ASSIGNMENT:
Using the records below, give again exactly the lines from the line that contains "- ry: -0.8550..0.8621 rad" through the line that contains "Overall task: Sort", both ends included, and only those.

SUPPLIED INFORMATION:
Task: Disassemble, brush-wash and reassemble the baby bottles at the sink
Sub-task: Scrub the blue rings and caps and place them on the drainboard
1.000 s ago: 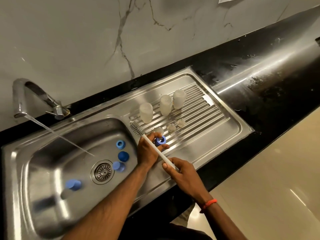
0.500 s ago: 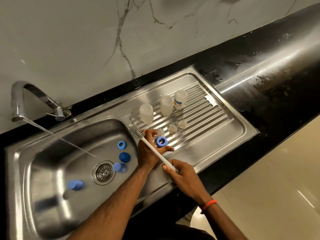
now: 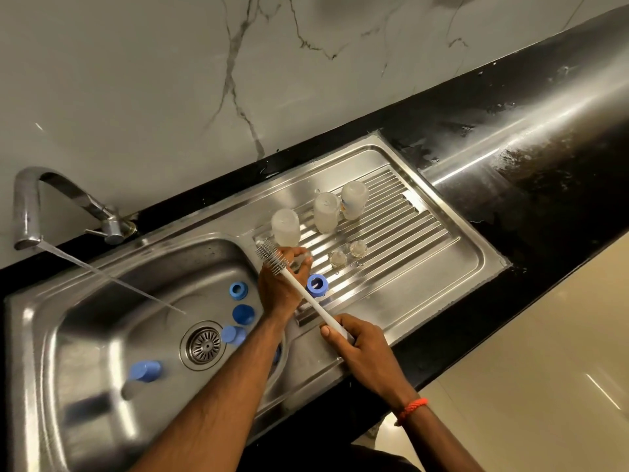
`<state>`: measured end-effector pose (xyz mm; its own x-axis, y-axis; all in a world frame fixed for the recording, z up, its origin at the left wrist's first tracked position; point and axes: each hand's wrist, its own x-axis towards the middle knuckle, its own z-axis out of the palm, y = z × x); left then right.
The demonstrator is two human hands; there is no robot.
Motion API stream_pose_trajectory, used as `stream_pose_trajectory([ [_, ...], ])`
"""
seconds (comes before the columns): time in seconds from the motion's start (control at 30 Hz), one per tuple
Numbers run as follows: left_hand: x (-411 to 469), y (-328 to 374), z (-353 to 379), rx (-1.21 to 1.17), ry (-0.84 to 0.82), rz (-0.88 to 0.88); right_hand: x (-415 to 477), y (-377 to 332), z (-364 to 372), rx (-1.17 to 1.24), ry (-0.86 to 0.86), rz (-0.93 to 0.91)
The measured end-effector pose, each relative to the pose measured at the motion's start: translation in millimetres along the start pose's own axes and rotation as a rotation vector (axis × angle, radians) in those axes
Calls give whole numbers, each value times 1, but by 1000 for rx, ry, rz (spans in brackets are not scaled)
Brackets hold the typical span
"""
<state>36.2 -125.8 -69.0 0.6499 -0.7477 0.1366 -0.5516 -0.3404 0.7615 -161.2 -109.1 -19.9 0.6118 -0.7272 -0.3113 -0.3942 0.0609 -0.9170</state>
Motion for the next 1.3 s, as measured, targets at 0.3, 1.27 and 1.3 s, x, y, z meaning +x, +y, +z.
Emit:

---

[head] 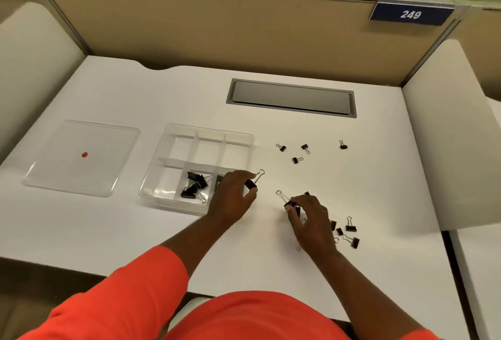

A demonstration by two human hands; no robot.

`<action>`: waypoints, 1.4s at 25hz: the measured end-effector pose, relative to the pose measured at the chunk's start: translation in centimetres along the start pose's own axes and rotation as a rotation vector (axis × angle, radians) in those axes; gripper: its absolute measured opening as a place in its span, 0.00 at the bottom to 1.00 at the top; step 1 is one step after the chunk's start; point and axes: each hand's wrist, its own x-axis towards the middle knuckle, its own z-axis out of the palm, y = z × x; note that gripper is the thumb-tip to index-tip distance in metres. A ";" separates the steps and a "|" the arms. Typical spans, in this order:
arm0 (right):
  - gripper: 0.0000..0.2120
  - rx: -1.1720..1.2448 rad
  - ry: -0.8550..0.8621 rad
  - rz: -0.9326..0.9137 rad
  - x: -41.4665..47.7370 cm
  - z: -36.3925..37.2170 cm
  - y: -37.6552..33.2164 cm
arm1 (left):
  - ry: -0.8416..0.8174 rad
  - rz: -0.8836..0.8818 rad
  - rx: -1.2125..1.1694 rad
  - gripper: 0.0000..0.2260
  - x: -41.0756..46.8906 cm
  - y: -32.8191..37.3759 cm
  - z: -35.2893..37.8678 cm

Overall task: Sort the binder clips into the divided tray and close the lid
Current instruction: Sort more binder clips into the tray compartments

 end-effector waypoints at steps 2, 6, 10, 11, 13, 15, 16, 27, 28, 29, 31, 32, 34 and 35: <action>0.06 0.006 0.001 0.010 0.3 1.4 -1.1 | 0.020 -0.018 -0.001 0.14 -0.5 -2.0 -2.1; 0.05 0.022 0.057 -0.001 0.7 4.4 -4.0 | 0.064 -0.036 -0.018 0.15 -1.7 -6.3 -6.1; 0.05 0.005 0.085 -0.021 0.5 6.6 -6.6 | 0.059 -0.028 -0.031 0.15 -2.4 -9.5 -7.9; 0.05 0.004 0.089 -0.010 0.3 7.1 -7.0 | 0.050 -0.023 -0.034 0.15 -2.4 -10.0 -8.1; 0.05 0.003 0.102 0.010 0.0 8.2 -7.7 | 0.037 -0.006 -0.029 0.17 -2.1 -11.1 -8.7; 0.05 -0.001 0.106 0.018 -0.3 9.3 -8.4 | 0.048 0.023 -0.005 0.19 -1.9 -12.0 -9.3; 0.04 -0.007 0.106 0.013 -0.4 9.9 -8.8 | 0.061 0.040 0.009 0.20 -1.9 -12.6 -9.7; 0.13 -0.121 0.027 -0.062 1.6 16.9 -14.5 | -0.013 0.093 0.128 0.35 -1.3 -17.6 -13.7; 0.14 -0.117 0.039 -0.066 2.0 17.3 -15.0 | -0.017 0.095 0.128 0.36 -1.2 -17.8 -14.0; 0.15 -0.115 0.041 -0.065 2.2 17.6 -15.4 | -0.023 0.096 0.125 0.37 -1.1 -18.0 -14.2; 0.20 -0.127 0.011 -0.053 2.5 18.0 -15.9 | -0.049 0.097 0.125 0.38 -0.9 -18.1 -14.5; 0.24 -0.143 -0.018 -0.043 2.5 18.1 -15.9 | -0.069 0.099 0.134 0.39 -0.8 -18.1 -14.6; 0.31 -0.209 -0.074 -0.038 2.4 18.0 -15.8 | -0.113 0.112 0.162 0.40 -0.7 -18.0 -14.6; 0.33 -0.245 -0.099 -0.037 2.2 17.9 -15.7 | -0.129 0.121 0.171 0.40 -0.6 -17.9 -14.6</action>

ANSWER FOR THE TASK:
  - ry: -0.8550..0.8621 rad
  - rz: -0.9326..0.9137 rad
  - x: -41.4665..47.7370 cm
  - z: -36.3925..37.2170 cm
  - y: -37.6552..33.2164 cm
arm1 (left):
  - ry: -0.8416..0.8174 rad
  - rz: -0.8836..0.8818 rad
  - rx: -1.2125..1.1694 rad
  - gripper: 0.0000..0.2260
  - x: -41.0756..46.8906 cm
  - y: -32.8191..37.3759 cm
  - z: -35.2893..37.8678 cm

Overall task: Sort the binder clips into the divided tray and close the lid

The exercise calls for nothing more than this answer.